Об искусстве установить уровень умственного развития ребенка и, главное, об искусстве избежать попыток ребенка проделать то же самое с родителями
В последние годы родители уже почти привыкли к тому, что умственное развитие их детей все время проверяется и исследуется. В общем-то, это даже удобно: ведь если, к примеру, взять семью, в которой есть телевизор, то окажется, что родители встречаются со своим ребенком, как правило, лишь во время передач, то есть тогда, когда с ними много не поговоришь, так как на тебя сразу же зашикают остальные зрители. Неудивительно поэтому, что родители иной раз не знают о своем ребенке почти ничего — разве что помнят имя и возраст. Плохо представляют они и умственное развитие своего отпрыска, и вот тут-то им и проходит на помощь проверка на научной основе. Если ребенку, скажем, уже восемь лет и он должен идти в школу, то проверку его умственных способностей можно провести при помощи самых разных и очень сложных методов: здесь и так называемые «национальные тесты Б», и всякие проверки на индукцию, реакцию, концентрацию и прочее. Можно, конечно, и упростить проверку: положить перед ним четыре больших, блестящих, новеньких пятака и маленькую, старую, затертую монетку в 25 эре, спросить, какие из монет он хотел бы взять себе на мороженое, и если ребенок выберет 25 эре, то, значит, он не совсем идиот и проверять его больше не нужно.

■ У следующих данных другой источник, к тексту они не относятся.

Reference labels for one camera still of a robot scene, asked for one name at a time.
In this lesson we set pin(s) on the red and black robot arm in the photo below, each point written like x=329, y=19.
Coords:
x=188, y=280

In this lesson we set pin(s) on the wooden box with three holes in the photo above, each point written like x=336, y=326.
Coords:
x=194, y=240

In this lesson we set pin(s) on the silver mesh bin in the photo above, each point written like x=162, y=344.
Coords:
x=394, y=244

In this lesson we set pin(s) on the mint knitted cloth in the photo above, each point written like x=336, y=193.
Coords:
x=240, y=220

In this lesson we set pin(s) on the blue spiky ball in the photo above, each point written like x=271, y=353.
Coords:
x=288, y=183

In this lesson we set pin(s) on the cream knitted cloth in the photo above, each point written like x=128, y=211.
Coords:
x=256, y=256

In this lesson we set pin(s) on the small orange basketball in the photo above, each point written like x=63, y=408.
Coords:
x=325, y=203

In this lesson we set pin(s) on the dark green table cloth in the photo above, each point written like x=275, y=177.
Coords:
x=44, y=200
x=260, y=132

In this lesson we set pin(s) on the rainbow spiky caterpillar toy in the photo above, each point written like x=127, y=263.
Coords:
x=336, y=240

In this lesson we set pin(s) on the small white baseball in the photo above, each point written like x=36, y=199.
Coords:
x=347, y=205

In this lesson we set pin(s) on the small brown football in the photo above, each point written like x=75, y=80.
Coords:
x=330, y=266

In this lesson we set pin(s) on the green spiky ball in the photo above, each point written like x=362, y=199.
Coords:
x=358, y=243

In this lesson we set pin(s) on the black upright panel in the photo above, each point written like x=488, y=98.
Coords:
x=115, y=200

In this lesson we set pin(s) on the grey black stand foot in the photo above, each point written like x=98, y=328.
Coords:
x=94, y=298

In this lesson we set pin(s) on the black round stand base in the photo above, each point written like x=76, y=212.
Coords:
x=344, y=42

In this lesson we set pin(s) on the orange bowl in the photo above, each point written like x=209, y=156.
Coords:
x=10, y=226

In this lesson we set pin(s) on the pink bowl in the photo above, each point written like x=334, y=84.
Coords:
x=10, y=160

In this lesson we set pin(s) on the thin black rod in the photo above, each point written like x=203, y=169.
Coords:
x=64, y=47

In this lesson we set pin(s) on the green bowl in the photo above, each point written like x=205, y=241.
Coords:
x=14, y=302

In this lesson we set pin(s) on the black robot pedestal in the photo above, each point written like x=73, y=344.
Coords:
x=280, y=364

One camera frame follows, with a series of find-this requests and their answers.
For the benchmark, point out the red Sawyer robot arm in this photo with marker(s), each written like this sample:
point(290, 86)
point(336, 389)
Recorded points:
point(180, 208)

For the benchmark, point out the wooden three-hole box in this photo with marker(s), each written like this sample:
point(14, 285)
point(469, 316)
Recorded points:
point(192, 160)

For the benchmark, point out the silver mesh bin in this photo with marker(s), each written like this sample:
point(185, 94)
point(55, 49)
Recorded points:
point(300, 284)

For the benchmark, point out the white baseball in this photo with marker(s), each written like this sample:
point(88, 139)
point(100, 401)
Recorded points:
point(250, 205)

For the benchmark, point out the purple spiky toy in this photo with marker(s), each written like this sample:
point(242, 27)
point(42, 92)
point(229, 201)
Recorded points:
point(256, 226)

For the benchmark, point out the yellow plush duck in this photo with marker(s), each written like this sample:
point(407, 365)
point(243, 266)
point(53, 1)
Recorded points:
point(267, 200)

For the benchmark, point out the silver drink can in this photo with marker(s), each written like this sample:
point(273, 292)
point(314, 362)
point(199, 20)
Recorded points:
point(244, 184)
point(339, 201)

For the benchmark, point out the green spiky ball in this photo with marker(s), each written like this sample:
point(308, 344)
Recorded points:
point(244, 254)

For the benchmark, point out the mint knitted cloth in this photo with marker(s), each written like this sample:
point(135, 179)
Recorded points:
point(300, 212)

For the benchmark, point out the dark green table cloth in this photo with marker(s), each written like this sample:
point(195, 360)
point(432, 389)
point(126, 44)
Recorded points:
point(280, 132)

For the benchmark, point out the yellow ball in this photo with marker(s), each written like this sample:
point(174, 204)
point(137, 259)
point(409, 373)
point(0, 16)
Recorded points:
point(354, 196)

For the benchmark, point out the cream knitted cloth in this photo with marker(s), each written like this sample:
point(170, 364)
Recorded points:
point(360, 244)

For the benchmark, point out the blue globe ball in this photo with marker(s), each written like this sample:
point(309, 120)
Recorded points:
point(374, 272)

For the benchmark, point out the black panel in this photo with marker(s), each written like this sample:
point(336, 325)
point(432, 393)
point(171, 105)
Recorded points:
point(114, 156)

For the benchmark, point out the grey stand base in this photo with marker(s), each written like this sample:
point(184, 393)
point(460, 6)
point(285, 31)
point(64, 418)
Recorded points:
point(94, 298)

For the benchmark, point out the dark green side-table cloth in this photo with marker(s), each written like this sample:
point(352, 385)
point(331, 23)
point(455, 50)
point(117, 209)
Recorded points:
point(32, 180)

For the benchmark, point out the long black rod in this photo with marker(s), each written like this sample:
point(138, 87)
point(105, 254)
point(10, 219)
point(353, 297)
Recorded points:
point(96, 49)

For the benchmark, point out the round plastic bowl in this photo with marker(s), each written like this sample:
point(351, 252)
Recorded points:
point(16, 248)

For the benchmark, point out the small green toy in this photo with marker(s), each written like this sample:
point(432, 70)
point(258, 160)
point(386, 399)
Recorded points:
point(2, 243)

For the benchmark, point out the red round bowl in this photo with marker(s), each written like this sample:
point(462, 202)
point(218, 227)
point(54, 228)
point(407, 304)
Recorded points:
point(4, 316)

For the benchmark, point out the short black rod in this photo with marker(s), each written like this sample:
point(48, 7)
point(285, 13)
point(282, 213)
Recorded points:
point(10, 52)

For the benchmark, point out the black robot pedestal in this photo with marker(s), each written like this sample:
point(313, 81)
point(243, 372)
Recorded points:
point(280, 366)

О том, сколь замечательны перечисленные мною сложные методы, уже написаны целые книги, так что мне тут добавить нечего, и я оставляю за начинающим отцом право самому выбрать метод проверки способностей своего чада. Речь пойдет не об этом. Я хотел бы коснуться здесь другого интересного явления, которое в последнее время встречается довольно часто. (И если так будет продолжаться дальше, то придется принимать какие-то меры.) Я имею в виду манию, которая появляется у ребенка после школьных проверок умственного развития: ему во что бы то ни стало хочется дома проверить способности своих родителей! Вот тут, по-моему, мы стоим на опасном пути.
Я сам был подвергнут такой проверке, и после проведения экспериментов, основанных на строго научной системе, степень моего умственного развития оказалась настолько низкой, что, по мнению руководителя экспертизы, осталось выяснить лишь одно: не следует ли определить меня в некое закрытое учреждение?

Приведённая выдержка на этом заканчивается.